9.3 Trained workforce available to provide rehabilitation services and AT (Score=1)
There are about 19.8 physiotherapists per 10,000 inhabitants in Chile, meeting the standard expected for high-income countries [68]. In addition, there are 6.7 occupational therapists, 9.9 speech therapists, and 40.3 psychologists per 10,000 inhabitants.
Recommendation and priority actions
A total of 14 recommendations were considered (Table 4) and three priorities were defined and agreed on to progress disability-inclusive health in Chile in terms of governance, leadership, and human resources:
- Formulate a National Policy on Inclusive Health for People with Disabilities. It was considered important that this policy is both comprehensive and specific to the diverse health needs, has a budget for implementation, adopts an inclusive approach in all health programs, and is led by staff with disabilities and/or with the permanent and binding participation of OPDs in the design, monitoring, and evaluation of its implementation.
- Ensure formal representation of people with disabilities, including through their OPDs, in the highest-level health sector coordination structure and in pandemic preparedness structures, avoiding silos, and duplication of existing participatory bodies. For example, through a permanent advisory committee on disability and all health matters.
- Establish a mandatory training program on disability, with a human rights perspective and including both medical and non-medical aspects, for health workers (professional, technical, and administrative staff) in both public and private health facilities.
Additional, but not prioritized recommendations, would be incorporated into the prioritized actions (Table 4).

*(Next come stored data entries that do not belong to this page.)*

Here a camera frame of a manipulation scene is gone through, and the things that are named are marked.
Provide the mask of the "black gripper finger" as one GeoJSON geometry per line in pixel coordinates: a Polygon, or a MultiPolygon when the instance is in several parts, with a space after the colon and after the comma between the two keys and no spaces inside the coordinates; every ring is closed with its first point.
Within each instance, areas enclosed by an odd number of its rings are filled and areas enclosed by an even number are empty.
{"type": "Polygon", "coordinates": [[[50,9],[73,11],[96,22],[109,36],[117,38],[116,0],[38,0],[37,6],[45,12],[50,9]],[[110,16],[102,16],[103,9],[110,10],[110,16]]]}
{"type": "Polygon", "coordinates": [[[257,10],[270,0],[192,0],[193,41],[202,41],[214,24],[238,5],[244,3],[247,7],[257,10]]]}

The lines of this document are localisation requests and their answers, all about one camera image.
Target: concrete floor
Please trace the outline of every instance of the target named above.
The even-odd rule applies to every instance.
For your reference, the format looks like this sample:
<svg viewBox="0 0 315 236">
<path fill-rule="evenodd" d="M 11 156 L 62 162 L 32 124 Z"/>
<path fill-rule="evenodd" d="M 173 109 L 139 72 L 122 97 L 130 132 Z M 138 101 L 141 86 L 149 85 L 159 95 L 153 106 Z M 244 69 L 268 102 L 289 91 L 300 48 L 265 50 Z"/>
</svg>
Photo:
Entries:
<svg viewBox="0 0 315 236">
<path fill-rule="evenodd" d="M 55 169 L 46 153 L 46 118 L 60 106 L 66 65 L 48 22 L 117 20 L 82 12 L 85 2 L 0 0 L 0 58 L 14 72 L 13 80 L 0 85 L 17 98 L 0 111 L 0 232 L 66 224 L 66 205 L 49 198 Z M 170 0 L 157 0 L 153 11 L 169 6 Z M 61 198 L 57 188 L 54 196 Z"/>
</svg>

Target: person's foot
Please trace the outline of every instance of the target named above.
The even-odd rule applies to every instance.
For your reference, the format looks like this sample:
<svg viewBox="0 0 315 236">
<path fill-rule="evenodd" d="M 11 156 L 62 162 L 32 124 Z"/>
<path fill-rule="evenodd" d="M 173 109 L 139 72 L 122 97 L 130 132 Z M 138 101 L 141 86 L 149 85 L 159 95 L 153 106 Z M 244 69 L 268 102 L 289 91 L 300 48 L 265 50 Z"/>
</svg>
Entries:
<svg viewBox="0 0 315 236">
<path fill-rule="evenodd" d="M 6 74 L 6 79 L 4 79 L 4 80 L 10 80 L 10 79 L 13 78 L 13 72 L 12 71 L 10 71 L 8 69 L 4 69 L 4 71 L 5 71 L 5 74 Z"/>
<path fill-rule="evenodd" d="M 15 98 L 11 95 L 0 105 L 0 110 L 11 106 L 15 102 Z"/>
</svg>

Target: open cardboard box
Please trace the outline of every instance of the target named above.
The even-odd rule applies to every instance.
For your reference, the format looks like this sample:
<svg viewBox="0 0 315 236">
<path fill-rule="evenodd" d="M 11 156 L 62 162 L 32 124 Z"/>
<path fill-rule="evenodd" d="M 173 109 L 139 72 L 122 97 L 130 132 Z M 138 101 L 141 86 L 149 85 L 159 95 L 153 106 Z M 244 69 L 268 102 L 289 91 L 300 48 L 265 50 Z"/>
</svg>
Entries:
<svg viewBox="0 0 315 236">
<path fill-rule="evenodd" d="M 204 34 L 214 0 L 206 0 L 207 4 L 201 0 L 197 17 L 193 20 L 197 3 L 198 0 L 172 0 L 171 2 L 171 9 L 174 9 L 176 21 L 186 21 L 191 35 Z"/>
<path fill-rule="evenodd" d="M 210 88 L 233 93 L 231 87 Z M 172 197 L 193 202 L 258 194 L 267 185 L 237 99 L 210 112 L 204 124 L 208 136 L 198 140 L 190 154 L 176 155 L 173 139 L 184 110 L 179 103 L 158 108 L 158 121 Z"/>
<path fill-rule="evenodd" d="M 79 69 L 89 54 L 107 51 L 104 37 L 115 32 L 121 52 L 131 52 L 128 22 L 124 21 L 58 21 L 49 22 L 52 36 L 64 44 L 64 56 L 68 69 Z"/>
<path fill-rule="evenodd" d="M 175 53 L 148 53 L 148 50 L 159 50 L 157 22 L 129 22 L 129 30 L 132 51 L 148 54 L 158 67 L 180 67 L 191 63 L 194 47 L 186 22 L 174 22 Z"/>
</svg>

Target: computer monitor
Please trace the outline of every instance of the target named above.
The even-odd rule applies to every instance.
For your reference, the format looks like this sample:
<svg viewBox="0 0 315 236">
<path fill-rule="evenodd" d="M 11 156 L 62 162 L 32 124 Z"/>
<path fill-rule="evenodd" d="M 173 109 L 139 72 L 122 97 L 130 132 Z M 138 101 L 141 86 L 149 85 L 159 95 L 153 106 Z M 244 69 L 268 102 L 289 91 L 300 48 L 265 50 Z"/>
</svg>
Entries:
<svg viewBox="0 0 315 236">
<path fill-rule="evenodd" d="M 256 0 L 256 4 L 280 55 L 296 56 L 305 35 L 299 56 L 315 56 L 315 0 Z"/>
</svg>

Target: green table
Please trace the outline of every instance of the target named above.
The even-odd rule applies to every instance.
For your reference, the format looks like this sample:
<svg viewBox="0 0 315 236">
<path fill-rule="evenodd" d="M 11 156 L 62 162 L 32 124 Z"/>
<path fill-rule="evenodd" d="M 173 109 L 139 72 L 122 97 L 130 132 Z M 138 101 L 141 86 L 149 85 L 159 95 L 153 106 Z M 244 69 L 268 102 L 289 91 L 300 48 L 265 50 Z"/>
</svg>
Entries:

For example, the national policy on inclusive health should include the development of a healthcare protocol for people with disabilities, inclusion of disability targets in the National Health Strategy 2040, and of people with disabilities in national disease plans. Likewise, the training program should include the development and communication of health information in accessible formats (e.g. in web pages, prescriptions, leaflets, educational materials, etc.).